Scallops are one of those proteins that feel super intimidating to make at home but the truth is, it’s one of the easiest out of all of the seafood options! All you need is a hot pan and some salt + pepper and you’re ready to make some restaurant quality seared scallops at home. Plus, they’re super lean, high in protein, and full of nutrients like vitamin B12 + phosphorus. Perfect to pair with this colorful, crunchy chopped salad!
Seared scallops have that perfect, hearty, melt in your mouth texture and you can totally do that at home in less than 15 minutes. The MOST important tip when it comes to cooking scallops is ALWAYS patting the scallops dry with paper towels before cooking to ensure a good sear. And when you’re looking for which scallops to buy, opt for ones labeled as “dry” scallops vs. “wet” – the “wet” scallops have extra preservatives added in that decreases the overall cooking experience.
Ingredients:
- 12 ounces sea scallops, thawed and patted dry
- 1 tbsp avocado oil + salt and pepper to taste
- 1 cup brown rice, cooked
- 1 cup edamame (if frozen, thaw before using)

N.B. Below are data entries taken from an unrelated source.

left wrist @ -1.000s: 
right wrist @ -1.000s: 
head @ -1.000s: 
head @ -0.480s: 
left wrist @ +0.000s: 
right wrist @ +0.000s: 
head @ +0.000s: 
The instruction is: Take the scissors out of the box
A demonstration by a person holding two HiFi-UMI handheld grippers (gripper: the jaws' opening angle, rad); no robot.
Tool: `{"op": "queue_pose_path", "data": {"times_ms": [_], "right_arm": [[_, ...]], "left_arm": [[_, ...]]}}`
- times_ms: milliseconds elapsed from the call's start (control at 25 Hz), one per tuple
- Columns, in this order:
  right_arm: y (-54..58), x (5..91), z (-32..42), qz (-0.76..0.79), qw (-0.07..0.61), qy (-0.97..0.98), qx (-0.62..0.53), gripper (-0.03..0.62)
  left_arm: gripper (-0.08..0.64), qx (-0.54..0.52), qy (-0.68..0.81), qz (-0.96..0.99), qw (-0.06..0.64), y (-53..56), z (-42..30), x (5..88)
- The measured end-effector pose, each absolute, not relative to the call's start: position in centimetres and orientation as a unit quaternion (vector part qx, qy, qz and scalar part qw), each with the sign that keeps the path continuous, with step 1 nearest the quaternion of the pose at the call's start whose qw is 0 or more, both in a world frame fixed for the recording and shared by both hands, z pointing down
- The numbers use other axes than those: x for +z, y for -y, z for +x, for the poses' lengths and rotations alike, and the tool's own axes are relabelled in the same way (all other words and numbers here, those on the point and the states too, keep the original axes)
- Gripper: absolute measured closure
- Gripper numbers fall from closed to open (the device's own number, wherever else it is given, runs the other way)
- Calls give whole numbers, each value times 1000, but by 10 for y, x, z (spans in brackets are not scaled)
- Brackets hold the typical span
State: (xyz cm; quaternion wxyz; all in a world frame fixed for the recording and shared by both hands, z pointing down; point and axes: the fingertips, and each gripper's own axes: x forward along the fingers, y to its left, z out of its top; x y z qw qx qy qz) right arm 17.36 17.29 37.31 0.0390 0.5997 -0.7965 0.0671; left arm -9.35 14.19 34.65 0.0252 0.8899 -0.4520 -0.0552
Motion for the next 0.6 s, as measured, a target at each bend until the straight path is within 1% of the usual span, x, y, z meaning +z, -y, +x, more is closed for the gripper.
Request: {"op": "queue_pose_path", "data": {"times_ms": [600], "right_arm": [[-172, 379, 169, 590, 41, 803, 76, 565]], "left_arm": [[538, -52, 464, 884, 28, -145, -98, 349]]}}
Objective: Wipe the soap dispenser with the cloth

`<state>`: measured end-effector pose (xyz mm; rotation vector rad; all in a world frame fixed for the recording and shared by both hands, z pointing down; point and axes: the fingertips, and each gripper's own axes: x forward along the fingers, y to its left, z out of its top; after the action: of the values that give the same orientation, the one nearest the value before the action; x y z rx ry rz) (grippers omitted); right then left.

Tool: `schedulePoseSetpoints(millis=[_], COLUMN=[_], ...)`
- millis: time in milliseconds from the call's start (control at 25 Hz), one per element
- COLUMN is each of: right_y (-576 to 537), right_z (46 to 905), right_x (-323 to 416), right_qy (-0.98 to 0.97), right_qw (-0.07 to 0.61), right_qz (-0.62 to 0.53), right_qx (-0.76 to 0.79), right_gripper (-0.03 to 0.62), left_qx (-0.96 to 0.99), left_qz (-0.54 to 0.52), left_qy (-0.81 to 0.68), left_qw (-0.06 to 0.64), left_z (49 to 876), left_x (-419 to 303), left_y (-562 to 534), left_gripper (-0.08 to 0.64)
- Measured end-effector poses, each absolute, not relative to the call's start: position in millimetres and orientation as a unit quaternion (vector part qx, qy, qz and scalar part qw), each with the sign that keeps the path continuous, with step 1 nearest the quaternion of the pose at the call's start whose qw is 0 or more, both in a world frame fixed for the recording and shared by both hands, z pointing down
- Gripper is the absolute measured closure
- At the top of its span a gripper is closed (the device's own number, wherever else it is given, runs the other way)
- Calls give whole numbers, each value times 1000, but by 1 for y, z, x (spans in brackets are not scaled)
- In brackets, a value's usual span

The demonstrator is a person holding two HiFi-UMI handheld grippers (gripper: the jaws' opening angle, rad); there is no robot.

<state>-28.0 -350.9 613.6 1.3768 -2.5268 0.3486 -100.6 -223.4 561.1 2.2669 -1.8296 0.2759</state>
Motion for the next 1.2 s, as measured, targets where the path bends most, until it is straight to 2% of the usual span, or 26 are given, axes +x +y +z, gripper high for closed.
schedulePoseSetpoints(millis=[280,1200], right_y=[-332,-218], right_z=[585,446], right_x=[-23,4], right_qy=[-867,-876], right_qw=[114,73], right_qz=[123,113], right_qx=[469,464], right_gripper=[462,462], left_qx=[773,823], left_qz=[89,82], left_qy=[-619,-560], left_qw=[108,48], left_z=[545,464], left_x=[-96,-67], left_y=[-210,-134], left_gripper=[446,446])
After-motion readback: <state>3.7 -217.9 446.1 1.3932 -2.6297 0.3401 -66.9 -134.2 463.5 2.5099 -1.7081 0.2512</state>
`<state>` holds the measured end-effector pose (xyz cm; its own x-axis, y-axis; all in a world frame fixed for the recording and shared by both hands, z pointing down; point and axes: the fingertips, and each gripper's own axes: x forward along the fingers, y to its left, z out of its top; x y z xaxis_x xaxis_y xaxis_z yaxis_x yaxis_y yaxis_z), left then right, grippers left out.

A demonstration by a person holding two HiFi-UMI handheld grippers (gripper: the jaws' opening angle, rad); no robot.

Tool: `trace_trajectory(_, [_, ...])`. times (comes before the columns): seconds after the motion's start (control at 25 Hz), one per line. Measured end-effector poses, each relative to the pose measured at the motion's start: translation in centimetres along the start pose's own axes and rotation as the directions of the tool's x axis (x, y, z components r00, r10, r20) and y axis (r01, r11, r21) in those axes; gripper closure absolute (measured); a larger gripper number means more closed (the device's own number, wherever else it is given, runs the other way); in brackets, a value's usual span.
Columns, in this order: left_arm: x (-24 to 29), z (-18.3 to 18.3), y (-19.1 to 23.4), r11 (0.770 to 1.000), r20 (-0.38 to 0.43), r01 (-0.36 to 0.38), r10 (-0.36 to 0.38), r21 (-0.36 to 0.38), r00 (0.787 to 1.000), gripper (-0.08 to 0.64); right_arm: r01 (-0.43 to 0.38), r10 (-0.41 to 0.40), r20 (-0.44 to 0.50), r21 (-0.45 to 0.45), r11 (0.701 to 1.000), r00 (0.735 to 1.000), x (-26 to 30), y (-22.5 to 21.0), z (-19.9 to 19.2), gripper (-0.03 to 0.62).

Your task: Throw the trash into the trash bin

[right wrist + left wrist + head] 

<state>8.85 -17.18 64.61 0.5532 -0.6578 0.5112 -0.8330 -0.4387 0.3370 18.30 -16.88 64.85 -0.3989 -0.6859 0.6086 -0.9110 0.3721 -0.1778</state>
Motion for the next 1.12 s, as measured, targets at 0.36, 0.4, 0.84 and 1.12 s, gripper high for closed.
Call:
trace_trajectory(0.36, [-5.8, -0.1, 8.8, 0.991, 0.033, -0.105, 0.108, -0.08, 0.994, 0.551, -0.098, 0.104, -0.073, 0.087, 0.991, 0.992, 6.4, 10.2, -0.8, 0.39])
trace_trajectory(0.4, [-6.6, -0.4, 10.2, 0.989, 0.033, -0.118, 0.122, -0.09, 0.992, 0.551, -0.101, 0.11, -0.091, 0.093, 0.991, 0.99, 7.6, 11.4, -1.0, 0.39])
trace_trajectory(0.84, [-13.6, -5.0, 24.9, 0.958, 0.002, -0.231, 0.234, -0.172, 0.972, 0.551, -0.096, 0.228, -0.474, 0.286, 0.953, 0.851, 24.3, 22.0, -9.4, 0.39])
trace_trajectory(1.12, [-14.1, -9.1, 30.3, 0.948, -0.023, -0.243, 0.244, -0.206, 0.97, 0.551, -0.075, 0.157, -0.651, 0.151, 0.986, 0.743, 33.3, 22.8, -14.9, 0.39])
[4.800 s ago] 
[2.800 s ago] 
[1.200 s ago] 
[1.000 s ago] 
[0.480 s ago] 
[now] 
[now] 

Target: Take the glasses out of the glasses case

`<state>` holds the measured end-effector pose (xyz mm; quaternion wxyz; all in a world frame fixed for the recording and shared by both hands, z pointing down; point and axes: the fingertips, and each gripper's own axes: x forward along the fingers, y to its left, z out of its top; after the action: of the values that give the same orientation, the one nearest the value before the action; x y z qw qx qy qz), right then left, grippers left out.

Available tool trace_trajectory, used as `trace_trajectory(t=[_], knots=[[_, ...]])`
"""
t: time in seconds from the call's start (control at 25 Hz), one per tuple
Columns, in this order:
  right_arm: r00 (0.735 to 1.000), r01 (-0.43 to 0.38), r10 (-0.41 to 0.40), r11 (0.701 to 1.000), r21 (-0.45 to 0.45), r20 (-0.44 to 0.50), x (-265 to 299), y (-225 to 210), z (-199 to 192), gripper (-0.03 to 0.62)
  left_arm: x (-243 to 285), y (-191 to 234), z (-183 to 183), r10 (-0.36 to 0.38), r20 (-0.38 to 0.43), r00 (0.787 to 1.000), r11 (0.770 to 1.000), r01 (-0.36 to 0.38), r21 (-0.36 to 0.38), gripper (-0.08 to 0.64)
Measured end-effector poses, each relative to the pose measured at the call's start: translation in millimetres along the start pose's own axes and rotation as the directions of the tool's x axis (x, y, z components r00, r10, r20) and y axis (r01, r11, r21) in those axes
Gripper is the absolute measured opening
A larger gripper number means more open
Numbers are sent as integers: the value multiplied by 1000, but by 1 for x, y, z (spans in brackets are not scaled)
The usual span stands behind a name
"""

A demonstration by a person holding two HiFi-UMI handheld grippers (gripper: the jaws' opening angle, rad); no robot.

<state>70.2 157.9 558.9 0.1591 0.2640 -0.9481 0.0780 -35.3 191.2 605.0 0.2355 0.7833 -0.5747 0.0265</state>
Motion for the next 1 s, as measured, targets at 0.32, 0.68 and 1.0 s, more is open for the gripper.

- 1 cup red cabbage, chopped
- 1 cup mixed bell peppers, chopped
- 2 scallions, sliced
- Dressing: 3 tbsp rice vinegar + 2 tbsp sesame oil + 1 tbsp coconut aminos + 1 tbsp sesame seeds + 1 tsp maple syrup + salt and pepper to taste
Instructions:
- In a large nonstick frying pan, add the avocado oil and warm over medium-high heat.
- Pat the scallops dry with paper towels and season with salt and pepper.
- Add to the pan and sauté about 3 minutes per side. Remove from heat.
- Whisk together all ingredients for salad dressing. Add brown rice, edamame, bell peppers, and red cabbage to a medium bowl and toss with dressing until everything is evenly combined.
- Serve with seared scallops on top.